Exercise goal
Your reply should consist of one number: how many lines below contain "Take".

Exercise data
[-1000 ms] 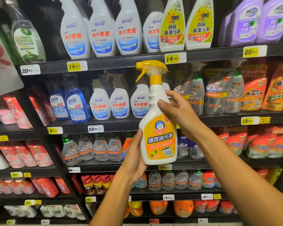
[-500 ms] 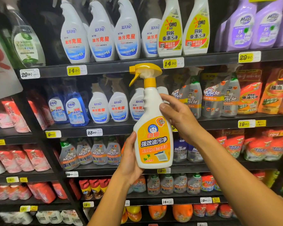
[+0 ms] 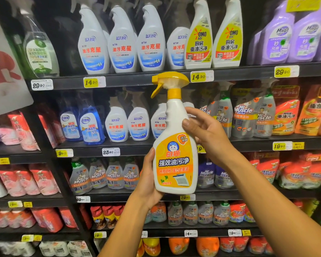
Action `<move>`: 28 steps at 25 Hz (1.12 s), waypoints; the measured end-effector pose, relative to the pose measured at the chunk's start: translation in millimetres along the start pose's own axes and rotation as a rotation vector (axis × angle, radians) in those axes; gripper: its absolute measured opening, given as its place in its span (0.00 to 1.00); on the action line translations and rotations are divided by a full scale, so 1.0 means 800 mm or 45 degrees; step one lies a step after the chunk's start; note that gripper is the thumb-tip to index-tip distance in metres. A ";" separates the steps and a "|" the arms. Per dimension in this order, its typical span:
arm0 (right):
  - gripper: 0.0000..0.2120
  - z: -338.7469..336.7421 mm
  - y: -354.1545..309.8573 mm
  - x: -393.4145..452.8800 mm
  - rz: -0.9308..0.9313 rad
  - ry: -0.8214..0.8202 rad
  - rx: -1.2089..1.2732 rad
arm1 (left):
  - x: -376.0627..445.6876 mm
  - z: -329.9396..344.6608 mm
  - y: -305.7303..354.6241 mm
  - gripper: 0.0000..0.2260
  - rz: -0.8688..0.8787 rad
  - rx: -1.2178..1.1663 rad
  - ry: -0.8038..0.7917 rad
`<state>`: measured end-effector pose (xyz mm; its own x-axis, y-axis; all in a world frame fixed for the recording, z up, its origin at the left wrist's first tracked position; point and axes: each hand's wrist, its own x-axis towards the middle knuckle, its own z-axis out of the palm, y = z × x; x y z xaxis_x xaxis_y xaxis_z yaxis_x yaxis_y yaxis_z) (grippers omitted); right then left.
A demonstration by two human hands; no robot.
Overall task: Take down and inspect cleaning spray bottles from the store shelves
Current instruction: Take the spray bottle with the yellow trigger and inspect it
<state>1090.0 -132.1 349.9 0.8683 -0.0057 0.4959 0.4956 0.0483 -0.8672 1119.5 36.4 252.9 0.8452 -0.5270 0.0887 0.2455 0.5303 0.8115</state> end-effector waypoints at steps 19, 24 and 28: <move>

Answer
2